→ **Task brief**
Search the data for "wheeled" and copy every matching line.

→ **Given material**
=======

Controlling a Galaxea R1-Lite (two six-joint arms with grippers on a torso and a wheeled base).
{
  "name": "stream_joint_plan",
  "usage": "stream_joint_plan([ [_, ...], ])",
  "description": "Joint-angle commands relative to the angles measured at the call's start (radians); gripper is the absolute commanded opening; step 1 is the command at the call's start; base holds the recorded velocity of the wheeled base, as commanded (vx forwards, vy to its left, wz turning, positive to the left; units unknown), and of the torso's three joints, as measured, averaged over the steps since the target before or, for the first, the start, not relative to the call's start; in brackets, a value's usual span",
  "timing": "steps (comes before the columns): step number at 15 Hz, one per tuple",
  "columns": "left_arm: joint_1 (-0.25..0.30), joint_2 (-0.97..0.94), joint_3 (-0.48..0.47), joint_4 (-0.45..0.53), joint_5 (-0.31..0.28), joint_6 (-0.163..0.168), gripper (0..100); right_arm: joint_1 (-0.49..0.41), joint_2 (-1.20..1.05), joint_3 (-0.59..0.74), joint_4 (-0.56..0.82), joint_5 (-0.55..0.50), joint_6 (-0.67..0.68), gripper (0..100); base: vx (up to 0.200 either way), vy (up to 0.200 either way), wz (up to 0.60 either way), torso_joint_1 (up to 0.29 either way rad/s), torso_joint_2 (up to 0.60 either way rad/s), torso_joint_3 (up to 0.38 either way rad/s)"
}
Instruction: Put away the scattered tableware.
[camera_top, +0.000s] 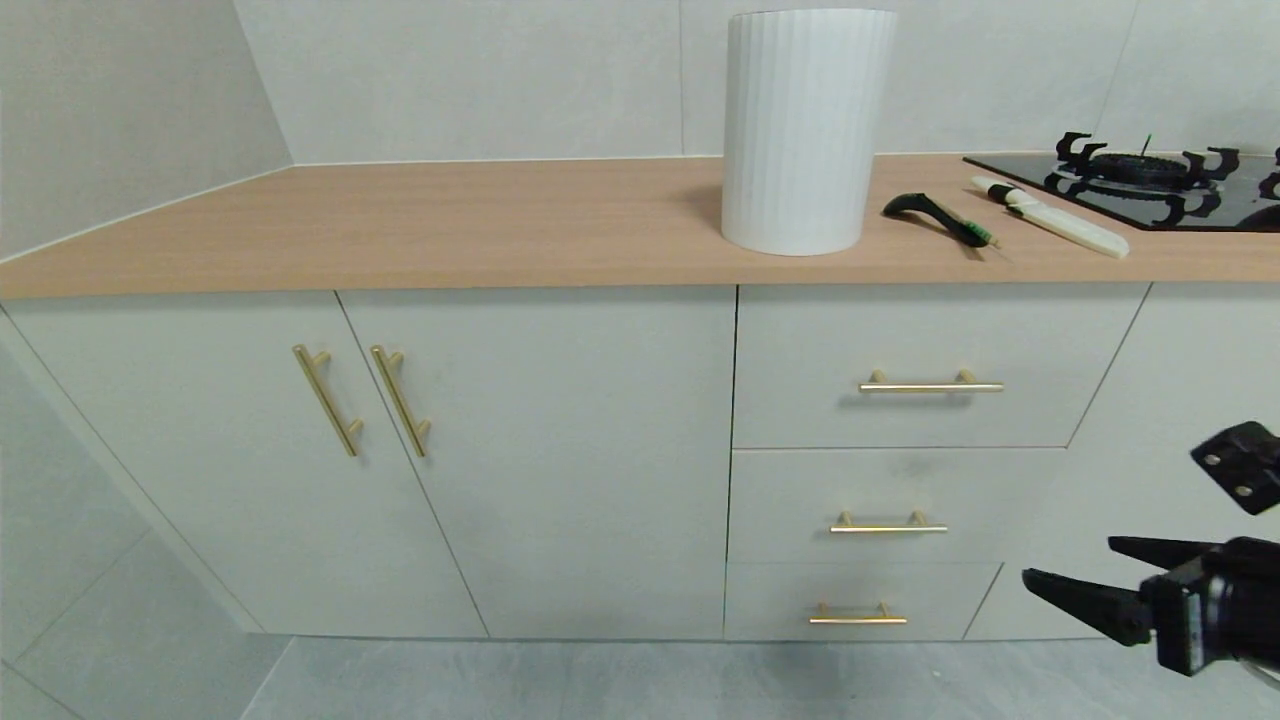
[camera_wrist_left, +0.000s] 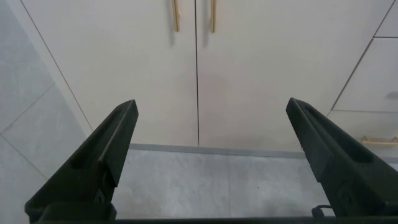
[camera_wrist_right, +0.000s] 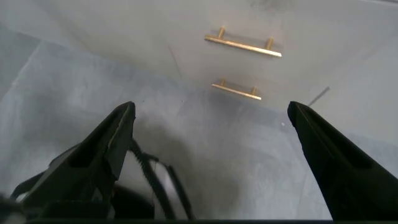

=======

→ **Your response**
Controlling a Galaxea R1-Lite (two six-joint arms with grippers on a torso and a wheeled base).
  "description": "Joint-angle commands relative to the angles measured at the call's start (radians); gripper is the absolute commanded opening; step 1 is the command at the call's start; base holds the recorded velocity of the wheeled base, as commanded (vx forwards, vy to its left, wz turning, positive to the left; units unknown), and of the torso's three joints, as measured, averaged over the steps since the target before or, for the first, the start, not relative to the call's start; in brackets, a value's usual span",

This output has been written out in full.